Capitolo 36: THE FUTURE

1.5K 164 21
                                    

Il giorno seguente Ian mi passa a prendere dopo le lezioni. Facciamo una lunga camminata dal campus fino al Fort Caroline National Memorial. Il giardino è grande, fiorito, alti alberi riparano le tombe in pietra. Procediamo tra le lapidi in silenzio, guardando attentamente ogni singola targhetta. Raggiungiamo l'edificio informazioni e svoltiamo a sinistra. Il sentiero si stringe per poi curvare e aprirsi di nuovo. Altre lapidi, in file ordinate, si estendono per alcuni metri. Sembra un mare. Un vero e proprio mare grigio. Un vento caldo e leggero soffia tra i rami. Ho legato i capelli in una coda alta, che ondeggia qua e là dietro le mie spalle.

Prendiamo in rassegna ad una ad una tutte le lapidi e impieghiamo almeno dieci minuti.
Poi, quando ogni speranza sembra persa, ecco che la troviamo. Sotto ad un roseto, a fianco di una piccola fontana, c'è un ammasso di pietra. Su di essa la scritta: << Il signore e la signora Somerhalder>>

Ian si avvicina lentamente, posa un dito sulla targhetta e la sfiora. Le date di morte distano solo un paio di anni l'una dall'altra; prima la donna, a quanto pare, dalle ricette mediche, gravemente malata di cancro, e poi il marito per chissà quale altra ragione. Alcune erbacce coprono il letto di cemento, le togliamo, strappandole con fatica.

"Vissuti con amore, forza e coraggio. Rip"

I palmi di Ian scivolano sull'incisione, incuranti della terra e della polvere che vi è depositata sopra. Restano schiacciate contro il freddo della pietra, aggrappate a qualcuno che non è più riuscito a rivedere.

L'incognita del futuro incuriosisce e al contempo spaventa ciascun essere umano, ma la sua conoscenza lo terrorizza.
Ed è proprio questo che provo in questo preciso istante. Paura. Vera e propria fobia.

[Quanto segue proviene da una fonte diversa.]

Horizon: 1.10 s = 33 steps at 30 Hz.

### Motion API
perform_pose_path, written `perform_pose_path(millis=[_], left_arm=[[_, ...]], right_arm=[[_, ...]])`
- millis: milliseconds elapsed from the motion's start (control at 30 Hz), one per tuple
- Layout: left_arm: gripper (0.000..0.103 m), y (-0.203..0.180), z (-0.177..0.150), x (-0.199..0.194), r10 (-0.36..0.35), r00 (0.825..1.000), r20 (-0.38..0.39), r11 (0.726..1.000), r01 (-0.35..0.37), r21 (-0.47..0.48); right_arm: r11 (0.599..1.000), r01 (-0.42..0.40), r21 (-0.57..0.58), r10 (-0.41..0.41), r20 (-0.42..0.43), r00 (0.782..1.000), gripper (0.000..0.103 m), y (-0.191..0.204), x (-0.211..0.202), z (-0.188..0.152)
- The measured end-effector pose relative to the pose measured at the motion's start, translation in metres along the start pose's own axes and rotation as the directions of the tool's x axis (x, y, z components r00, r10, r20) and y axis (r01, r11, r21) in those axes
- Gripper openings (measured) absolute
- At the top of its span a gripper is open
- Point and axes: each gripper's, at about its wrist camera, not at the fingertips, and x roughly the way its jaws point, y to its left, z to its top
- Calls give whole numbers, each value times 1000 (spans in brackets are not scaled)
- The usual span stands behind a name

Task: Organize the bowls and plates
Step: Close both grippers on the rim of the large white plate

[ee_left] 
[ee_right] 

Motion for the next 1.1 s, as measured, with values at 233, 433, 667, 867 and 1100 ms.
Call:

Incapace di gestire l'imminente attacco di panico che mi sta per sorprendere, mi getto contro il corpo di Ian. Le sue spalle sono forti e contratte e le sue ginocchia sono ben piantate sul terreno. Le mie braccia gli avvolgono il busto da dietro e lo stringono. Poso le labbra sulla sua testa e rimango così per chissà quanto tempo. Anche Ian resta immobile, piegato di fronte alle reliquie dei propri genitori, con lo sguardo fisso nel vuoto. Io respiro tra i suoi capelli, tra le ciocche lisce e scompigliate dal vento.

Alcune persone si aggirano nel parco, poco lontano da noi. Sembra si tratti di un gruppo di turisti, armato di macchina fotografica e cappellino. Ian torna in piedi ed io mi scosto.

"Ho visto morire così tanta gente in questi anni, Holland" sussurra, senza distogliere gli occhi dall'unica cosa che resta di sua madre e di suo padre. "Soldati, civili, donne e anche bambini. Ho tenuto duro per tornare a casa sano e salvo, ho combattuto per rivedere la mia famiglia. E invece eccola qua, la mia famiglia..."

Gli afferro una mano. Stretta. Molto stretta.

I nostri occhi finalmente si incontrano. Il dolore è così in superficie che fa male solo guardarci. Nessuna parola può consolarlo, nessun gesto.

Lasciamo la lapide dei signori Somerhalder alle nostre spalle e torniamo indietro. Quando arriviamo di nuovo nei pressi del servizio informazioni, decidiamo di fare due passi lungo il sentiero che porta al fiume. Il cielo è azzurro, limpido, neanche una nuvola ostacola la visuale. La recinsione, fatta di stecche di legno e cannicci delimita l'intero giardino.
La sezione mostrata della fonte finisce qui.